EXERCISE AIM => Your answer must be one number: the count of lines below that hold the word "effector".

(Saved data entries)
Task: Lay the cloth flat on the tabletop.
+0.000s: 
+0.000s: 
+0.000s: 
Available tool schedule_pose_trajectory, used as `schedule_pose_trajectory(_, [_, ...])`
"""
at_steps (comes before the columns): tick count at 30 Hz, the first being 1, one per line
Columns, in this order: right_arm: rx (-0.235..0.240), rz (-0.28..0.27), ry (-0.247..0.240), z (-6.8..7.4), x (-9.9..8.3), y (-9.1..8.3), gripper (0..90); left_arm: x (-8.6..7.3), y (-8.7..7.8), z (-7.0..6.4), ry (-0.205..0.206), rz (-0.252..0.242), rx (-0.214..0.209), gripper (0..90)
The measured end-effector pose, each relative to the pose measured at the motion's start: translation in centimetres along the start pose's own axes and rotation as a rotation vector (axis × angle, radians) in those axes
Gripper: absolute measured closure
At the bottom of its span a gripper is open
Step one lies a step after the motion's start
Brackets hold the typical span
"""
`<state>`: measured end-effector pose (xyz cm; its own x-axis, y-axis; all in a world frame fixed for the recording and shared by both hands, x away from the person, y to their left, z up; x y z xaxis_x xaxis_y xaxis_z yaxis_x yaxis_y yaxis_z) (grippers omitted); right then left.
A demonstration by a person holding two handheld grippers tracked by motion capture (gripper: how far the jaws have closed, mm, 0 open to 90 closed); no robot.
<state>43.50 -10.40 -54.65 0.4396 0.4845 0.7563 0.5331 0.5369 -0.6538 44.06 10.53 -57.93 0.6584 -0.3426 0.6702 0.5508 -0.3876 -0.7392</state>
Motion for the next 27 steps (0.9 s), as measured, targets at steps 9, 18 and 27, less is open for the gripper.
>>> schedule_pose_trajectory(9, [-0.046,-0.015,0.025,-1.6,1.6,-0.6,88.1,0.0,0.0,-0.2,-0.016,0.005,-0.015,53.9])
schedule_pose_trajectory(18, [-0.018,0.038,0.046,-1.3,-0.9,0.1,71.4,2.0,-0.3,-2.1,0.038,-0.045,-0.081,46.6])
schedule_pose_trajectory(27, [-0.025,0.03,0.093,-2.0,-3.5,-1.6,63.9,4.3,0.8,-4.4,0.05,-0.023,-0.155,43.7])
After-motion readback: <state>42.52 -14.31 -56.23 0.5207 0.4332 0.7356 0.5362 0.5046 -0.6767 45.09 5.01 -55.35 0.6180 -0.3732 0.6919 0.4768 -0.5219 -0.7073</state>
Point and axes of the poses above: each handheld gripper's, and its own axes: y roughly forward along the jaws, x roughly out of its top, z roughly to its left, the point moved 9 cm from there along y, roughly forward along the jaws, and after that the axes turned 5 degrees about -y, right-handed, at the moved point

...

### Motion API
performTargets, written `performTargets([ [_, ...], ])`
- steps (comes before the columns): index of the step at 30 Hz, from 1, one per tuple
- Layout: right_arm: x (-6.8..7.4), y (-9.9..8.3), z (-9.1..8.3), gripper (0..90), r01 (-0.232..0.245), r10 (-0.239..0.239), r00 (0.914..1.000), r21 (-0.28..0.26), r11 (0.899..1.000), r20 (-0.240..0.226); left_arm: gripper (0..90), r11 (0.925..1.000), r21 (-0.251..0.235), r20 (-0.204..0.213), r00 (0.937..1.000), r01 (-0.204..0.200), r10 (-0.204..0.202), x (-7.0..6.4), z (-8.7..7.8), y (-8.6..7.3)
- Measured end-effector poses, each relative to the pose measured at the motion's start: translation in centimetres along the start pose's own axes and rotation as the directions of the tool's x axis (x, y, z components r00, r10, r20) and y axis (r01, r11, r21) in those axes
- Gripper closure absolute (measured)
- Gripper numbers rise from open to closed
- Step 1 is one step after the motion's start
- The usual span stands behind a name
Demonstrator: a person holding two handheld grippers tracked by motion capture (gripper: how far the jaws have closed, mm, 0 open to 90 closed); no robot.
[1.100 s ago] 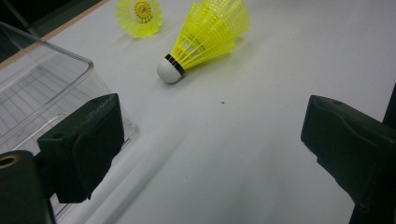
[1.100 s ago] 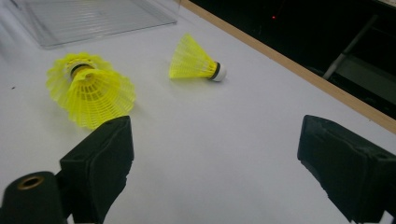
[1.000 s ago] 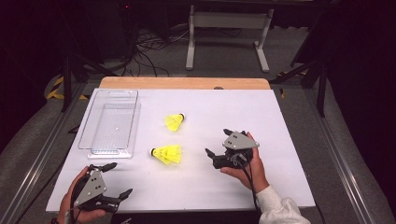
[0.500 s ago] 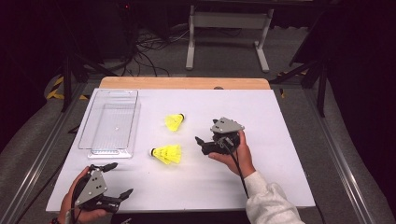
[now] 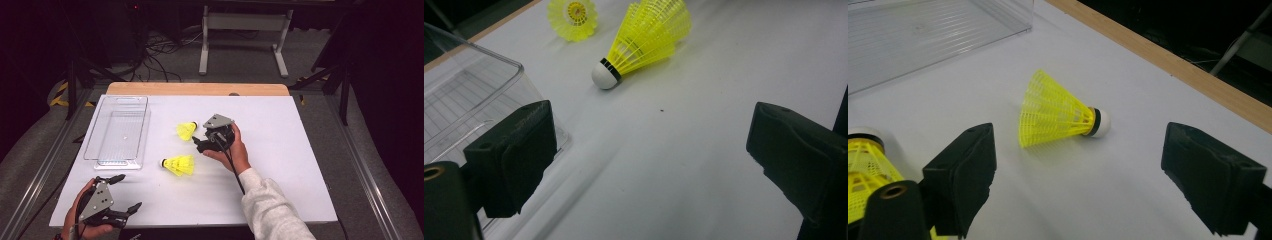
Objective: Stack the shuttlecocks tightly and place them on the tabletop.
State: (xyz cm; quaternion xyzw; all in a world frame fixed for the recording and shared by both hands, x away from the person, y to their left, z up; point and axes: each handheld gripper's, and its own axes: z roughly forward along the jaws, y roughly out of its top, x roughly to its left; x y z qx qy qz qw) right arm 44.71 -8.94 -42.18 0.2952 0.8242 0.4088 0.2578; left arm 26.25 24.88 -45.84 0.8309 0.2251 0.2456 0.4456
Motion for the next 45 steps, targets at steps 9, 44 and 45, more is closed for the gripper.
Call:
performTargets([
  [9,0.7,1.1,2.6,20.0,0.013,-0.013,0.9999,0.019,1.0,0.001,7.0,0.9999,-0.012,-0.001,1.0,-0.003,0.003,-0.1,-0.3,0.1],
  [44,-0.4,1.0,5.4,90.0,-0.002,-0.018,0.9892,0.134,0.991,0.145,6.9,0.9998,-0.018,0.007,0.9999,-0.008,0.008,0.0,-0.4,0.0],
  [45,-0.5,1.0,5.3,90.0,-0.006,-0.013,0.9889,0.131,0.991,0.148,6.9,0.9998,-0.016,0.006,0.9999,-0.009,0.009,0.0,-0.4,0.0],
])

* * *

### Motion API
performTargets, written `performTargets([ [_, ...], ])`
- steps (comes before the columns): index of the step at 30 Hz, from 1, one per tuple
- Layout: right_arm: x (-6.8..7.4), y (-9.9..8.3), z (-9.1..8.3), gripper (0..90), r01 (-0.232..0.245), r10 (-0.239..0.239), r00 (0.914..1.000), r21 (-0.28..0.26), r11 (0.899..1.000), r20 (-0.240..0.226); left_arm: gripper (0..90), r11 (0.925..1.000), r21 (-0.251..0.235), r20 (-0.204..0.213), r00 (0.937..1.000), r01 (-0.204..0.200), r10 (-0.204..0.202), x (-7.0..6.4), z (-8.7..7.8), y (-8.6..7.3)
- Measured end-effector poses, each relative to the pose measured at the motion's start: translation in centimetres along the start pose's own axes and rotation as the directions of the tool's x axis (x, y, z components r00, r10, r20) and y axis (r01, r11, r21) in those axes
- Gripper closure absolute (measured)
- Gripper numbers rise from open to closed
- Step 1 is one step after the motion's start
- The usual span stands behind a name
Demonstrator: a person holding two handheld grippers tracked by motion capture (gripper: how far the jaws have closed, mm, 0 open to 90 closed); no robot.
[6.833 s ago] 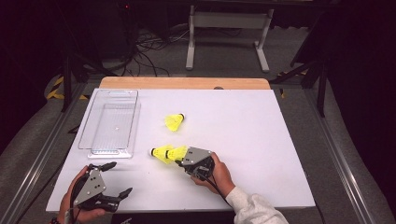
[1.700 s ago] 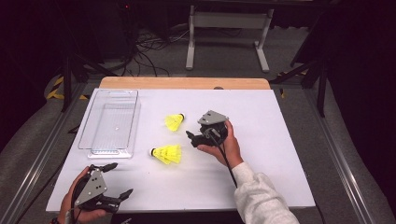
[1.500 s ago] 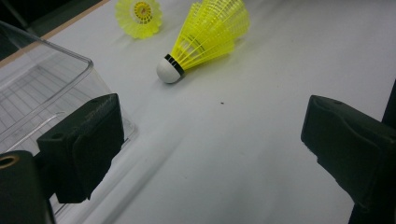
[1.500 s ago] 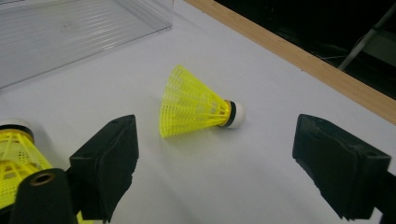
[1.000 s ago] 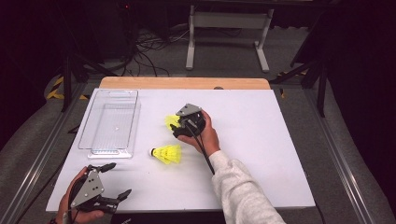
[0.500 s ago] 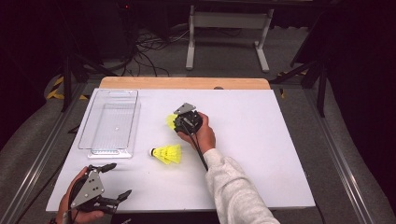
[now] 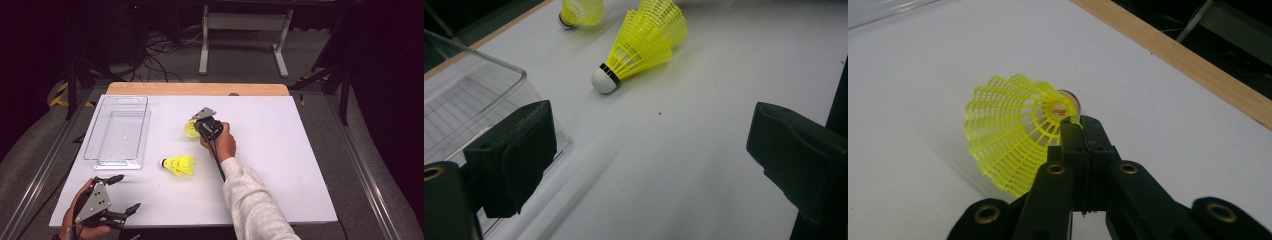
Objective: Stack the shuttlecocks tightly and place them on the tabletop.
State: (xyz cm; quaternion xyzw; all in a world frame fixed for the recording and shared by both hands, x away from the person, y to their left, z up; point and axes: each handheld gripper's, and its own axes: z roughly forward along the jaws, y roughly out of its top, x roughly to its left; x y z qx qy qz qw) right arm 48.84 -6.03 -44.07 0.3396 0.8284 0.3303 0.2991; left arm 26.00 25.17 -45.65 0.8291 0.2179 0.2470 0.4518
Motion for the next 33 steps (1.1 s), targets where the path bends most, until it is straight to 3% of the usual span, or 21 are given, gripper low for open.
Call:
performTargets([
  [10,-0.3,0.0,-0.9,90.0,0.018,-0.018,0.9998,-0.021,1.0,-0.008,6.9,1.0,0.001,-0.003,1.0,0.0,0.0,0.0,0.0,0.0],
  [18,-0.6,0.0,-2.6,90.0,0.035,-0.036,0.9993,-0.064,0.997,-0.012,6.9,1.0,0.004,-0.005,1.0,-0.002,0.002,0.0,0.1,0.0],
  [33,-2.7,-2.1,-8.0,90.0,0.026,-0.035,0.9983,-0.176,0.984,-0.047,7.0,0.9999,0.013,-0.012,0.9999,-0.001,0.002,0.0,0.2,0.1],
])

SOLUTION FOR THIS PROBLEM => 4